» **DATA EXTRACT**:
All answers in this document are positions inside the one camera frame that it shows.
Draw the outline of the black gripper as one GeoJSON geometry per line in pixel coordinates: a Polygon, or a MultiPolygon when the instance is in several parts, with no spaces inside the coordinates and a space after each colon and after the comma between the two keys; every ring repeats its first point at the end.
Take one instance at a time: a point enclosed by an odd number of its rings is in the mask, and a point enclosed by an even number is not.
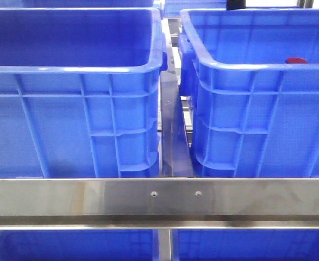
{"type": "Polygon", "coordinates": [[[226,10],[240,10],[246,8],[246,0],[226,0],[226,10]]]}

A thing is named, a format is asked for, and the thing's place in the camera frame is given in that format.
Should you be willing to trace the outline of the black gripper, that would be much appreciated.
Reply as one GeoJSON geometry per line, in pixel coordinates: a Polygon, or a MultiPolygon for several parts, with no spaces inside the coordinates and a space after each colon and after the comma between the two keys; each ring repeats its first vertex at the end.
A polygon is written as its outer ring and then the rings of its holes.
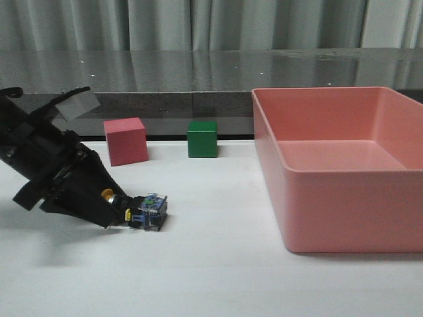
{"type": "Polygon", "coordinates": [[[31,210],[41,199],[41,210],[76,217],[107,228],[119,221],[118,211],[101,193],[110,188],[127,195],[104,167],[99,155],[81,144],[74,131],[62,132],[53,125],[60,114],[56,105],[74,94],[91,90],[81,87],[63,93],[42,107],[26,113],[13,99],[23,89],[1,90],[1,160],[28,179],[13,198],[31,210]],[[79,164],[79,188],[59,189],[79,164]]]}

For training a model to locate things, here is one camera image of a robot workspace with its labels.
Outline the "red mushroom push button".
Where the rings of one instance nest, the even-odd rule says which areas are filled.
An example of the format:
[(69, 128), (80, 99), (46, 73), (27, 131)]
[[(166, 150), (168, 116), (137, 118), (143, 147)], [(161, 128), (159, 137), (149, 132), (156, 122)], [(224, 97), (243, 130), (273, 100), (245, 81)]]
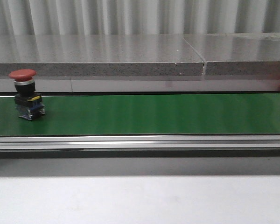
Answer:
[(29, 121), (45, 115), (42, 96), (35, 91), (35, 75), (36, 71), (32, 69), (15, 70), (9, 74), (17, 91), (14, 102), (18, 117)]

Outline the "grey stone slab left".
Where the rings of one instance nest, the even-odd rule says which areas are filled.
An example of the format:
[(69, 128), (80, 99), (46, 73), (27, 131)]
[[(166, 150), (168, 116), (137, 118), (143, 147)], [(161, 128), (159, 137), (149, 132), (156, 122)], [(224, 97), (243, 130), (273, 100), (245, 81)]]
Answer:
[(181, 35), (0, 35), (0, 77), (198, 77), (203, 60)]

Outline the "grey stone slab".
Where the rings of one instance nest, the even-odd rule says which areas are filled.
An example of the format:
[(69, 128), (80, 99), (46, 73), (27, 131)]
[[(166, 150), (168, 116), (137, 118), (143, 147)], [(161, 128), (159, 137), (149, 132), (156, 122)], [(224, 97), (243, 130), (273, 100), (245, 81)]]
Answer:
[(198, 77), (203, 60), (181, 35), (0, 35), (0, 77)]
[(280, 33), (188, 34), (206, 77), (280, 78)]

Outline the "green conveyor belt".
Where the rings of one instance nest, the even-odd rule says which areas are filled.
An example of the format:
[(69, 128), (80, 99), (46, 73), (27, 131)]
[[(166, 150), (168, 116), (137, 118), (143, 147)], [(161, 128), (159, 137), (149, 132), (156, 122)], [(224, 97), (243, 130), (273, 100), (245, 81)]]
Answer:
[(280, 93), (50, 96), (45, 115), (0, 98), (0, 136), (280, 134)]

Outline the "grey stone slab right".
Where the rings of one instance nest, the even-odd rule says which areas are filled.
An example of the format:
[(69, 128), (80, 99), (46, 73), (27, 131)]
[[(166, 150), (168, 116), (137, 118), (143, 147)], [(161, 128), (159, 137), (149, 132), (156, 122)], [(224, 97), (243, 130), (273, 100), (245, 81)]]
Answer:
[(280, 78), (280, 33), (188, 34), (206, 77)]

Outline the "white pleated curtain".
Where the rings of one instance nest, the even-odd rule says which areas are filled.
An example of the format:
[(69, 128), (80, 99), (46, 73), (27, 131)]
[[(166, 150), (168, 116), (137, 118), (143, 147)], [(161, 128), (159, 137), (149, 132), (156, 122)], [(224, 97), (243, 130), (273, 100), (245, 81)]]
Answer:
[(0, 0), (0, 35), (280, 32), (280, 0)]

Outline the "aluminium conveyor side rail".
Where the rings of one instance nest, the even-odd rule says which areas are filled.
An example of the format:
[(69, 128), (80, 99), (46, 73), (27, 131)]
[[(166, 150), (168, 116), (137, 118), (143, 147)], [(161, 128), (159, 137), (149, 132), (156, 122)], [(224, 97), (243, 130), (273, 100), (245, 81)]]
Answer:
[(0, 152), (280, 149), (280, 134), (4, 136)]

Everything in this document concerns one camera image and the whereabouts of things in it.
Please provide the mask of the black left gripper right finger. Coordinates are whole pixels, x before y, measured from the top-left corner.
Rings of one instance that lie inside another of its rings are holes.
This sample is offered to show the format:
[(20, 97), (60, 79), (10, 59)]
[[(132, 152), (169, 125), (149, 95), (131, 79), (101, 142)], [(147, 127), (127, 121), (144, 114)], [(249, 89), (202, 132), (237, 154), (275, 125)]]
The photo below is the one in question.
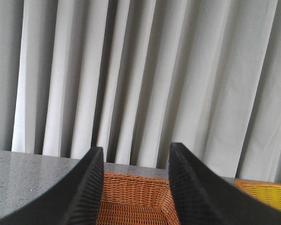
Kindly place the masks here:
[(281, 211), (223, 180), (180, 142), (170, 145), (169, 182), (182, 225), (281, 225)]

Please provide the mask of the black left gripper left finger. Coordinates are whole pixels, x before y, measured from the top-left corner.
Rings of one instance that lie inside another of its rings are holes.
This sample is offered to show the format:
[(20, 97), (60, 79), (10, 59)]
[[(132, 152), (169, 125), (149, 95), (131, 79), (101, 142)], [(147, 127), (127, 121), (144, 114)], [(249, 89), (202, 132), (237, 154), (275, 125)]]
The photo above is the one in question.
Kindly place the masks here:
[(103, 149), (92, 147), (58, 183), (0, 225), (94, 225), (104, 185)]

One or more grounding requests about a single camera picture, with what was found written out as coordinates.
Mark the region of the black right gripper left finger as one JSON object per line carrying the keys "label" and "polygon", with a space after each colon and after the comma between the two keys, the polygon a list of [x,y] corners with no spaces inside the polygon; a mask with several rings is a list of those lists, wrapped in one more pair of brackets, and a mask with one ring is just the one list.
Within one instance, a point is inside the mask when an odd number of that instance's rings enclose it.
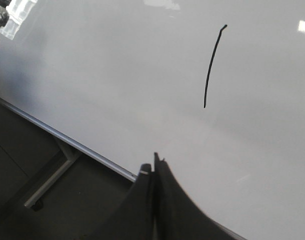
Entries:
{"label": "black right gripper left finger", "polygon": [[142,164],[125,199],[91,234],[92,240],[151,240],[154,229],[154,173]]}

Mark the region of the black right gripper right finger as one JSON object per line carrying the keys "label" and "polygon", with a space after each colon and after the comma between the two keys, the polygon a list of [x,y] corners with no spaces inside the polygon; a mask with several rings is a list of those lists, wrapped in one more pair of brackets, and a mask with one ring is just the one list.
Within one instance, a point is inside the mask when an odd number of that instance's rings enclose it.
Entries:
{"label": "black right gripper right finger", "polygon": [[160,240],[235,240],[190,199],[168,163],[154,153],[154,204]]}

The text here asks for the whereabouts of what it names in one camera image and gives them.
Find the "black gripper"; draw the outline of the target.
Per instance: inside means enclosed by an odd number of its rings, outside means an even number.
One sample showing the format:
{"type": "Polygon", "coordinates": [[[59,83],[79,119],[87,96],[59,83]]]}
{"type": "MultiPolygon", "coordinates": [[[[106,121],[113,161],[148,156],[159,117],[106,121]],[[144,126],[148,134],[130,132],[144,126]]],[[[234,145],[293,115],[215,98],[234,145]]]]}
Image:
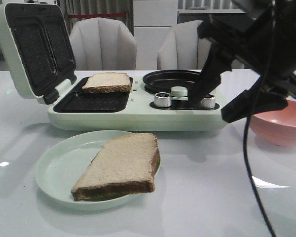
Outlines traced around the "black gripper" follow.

» **REQUIRED WORK**: Your answer must be a single number: how many lines in this listing hold the string "keys"? Please add nothing else.

» **OUTPUT FOR THIS EXERCISE**: 4